Visit Hidden Britain
  

 

Wordsworth in Furness

William Wordsworth, greatest of all the Lakeland poets, was born in 1770 at Cockermouth in Cumberland. John Wordsworth his father, was a law-agent. Anne, his mother, was the daughter of a Penrith linen-draper. A solid lower-middle class background to a backwater beginning to life.

The education of William started at a small school in Penrith and after the death of his mother in 1778 continued at Hawkshead Grammar School. Whilst at Hawkshead he rode down to Furness Abbey and later in life recalling his visit he wrote;
"Of Nightshade, to St. Mary's honour built,
Stands yet a mouldering pile with fractured arch."

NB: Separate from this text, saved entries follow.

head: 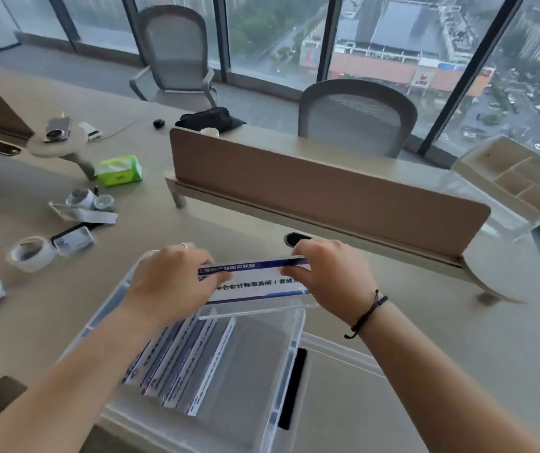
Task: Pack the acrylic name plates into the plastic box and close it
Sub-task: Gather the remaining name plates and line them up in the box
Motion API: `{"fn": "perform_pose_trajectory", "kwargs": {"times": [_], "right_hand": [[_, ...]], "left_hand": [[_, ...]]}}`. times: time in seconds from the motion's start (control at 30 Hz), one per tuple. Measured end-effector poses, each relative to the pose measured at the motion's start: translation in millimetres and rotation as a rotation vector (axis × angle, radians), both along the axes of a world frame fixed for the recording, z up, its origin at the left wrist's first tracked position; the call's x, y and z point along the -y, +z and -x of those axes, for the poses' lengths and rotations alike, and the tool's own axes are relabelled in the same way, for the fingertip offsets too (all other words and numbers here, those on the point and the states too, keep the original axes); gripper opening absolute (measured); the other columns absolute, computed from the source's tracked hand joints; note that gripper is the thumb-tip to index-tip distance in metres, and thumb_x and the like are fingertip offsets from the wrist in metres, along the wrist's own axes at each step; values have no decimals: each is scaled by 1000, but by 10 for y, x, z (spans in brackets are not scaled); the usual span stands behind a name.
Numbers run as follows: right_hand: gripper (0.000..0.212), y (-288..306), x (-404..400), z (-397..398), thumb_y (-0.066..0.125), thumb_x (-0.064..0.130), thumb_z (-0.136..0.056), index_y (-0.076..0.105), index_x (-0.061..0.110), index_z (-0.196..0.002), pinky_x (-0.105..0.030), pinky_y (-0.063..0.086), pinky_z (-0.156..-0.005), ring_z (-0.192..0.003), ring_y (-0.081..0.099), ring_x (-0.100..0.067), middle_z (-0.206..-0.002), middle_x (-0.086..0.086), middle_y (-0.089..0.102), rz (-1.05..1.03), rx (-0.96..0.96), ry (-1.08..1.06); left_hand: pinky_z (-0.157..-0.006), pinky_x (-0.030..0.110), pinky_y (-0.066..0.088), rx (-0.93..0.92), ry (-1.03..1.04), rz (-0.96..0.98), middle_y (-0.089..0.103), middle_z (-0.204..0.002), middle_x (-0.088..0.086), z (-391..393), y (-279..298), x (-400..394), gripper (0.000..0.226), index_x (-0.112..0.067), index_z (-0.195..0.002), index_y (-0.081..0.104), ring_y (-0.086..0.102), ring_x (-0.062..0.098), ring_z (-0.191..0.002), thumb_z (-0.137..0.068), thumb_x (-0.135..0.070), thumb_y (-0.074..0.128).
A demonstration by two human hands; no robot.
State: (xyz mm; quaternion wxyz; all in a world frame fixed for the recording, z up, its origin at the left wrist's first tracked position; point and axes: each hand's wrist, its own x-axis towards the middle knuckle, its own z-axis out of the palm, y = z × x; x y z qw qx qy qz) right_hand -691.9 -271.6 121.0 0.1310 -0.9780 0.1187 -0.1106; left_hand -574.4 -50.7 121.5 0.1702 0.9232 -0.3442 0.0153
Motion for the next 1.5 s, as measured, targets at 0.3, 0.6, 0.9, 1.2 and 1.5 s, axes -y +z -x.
{"fn": "perform_pose_trajectory", "kwargs": {"times": [0.3,0.6,0.9,1.2,1.5], "right_hand": [[39,-306,-562,-439,71,64,-70,66,25,-78,-29,44,-54,-65,55,-14,-67,7,60,-60,-201,121],[35,-635,-585,-498,79,60,-64,68,30,-78,-34,54,-67,-74,59,-12,-76,10,66,-164,-400,208],[37,-977,-620,-461,77,58,-68,69,32,-93,-34,55,-78,-91,59,-11,-95,11,67,-109,-582,239],[33,-1423,-824,-397,75,49,-75,68,30,-102,-30,50,-78,-101,60,-14,-106,11,65,16,-677,171],[32,-1712,-926,-411,73,34,-83,68,22,-111,-32,51,-85,-100,63,-22,-114,2,66,1,-694,102]], "left_hand": [[-66,32,50,-188,125,-119,60,-70,-9,153,-289,-763,42,-25,-61,53,58,17,-72,-83,-60,62],[-59,30,40,-300,58,-196,48,-63,-4,515,-581,-816,50,-18,-58,38,54,23,-70,-92,-53,51],[-43,23,33,-610,11,-110,36,-40,-4,745,-1047,-751,54,-13,-48,39,35,14,-38,-92,-38,56],[-45,25,35,-700,20,-210,35,-42,1,861,-1407,-623,52,-14,-47,36,37,18,-40,-91,-31,57],[-58,32,46,-654,2,-353,44,-54,1,885,-1569,-555,37,-15,-56,43,55,29,-63,-92,-18,53]]}}
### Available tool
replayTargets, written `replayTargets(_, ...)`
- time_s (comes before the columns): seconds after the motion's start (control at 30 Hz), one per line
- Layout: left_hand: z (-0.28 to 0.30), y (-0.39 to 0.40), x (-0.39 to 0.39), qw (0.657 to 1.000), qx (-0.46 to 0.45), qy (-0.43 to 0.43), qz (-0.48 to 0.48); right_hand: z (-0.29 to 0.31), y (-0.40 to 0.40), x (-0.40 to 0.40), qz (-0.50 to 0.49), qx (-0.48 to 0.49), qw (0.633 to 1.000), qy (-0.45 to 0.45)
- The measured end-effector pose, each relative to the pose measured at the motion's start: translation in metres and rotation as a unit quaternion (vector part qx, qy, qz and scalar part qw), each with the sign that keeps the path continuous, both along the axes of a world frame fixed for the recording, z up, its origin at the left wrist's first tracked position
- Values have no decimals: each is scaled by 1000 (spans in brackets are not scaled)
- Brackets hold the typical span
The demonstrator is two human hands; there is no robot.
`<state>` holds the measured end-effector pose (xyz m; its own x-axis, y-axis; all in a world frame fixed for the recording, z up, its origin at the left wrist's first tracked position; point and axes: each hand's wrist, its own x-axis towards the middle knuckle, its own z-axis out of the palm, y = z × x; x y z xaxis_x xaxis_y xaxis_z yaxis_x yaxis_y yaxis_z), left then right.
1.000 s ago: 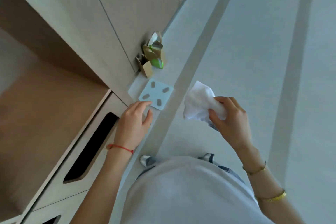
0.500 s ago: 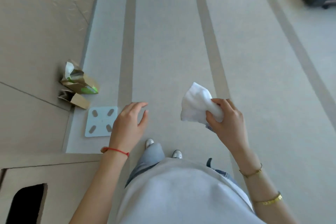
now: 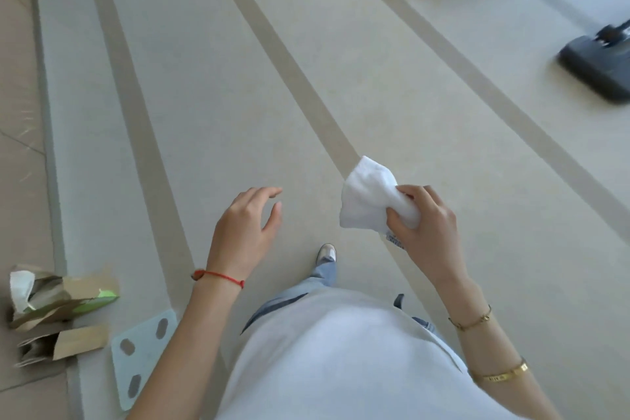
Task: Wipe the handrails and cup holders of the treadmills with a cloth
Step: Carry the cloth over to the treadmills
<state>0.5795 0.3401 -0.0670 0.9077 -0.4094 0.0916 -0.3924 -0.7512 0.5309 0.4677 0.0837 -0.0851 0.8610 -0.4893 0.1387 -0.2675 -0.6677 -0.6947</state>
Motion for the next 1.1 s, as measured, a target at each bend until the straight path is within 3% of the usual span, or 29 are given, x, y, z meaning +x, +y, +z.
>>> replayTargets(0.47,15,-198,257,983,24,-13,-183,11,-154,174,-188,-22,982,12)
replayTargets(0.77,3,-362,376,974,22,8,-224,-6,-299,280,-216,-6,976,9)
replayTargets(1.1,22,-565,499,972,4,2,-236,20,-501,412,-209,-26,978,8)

The year 1787 saw him enter St. John's College, Cambridge. He is noted as saying upon entry,"I had a full twelve months' start of the freshman of my year."

At University this articulate and intelligent young man from the isolation of High Furness began to observe and absorb the world that was on the verge of rapid and exciting political, social and industrial change. He was to travel through Europe against the background of the French Revolution and widely around an England opening to new philosophies and industrial development. William Wordsworth chose, after sampling this world, to live and write in Lakeland.

The area we call Cumbria, then Cumberland, Westmorland and Furness District of Lancashire, was an isolated place at the beginning of the nineteenth century. Roads were generally poor, packhorses served the interior, busy little ports such as Ulverston moved most bulk cargoes; the all powerful railway locomotive was still a primitive steam engine without wheels or track. Barrow-in-Furness was a small coastal village, a port of sorts with a population of less than one hundred, smaller even than Rampside, a village on the edge of Morecambe Bay with a small reputation at this time as a bathing resort. In August of 1794 William Wordsworth arrived at Rampside to join his sister Dorothy who was staying with their cousin Elizabeth Barker.

Francis and Elizabeth Barker lived in a house that stood on the site now occupied by the Clark's Arms. The Barkers house became the New Inn in 1797 and was demolished before 1913 to make way for the present hotel. Francis Barker was a country gentleman with a modest estate and an investment in the Ulverston Canal Company.

Wordsworth certainly explored the district seeing Piel Castle and Furness Abbey and becoming friends with the Baldwins of Aldingham who lived in the fine large rectory which today still looks out over Morecambe Bay. His travels also took him to walk over the sands to Cartmel Priory where he found the grave of William Taylor his admired teacher from Hawkshead Grammar School. Wordsworth returned across the sands via Chapel Island and Conishead Priory, writing later of other travellers; "Coaches, wains and travellers, horse and foot", Crossing the sands was, before the construction of the railway, the most direct route into Furness.

In 1805 the memory of Rampside with the view of Piel Castle and a painting of Piel by Sir George Beaumont caused Wordsworth to write;

"I was thy neighbour once, thou rugged Pile!
Four summer weeks I dwelt in the sight of thee:
I saw thee every day; and all the while,
Thy form was sleeping on a glassy sea".

As an old man in his seventies he found himself defending the lake district against the advance of the railway and revisiting Furness Abbey he found the Furness Railway Company in the act of driving the permanent way though the Abbey grounds.

Wordsworth noticed that workmen held the Abbey in great reverence, in recognition and protest he wrote a poem ending;
"Profane Despoilers, stand ye not reproved,
While thus these simple-hearted men are moved."

William Wordsworth died in 1850 and although he is seen as a poet of Lakeland, his footsteps can still be followed in Furness.

Piel Castle can be visited by ferry from Roa in the summer months and looks from Rampside almost unchanged. Aldingham Rectory is still to be seen. Chapel Island and the route across Morecambe Bay can be viewed from the grounds of Conishead Priory which is open to visitors and offers a cafe. Furness Abbey remains an attraction to visitors and poets alike.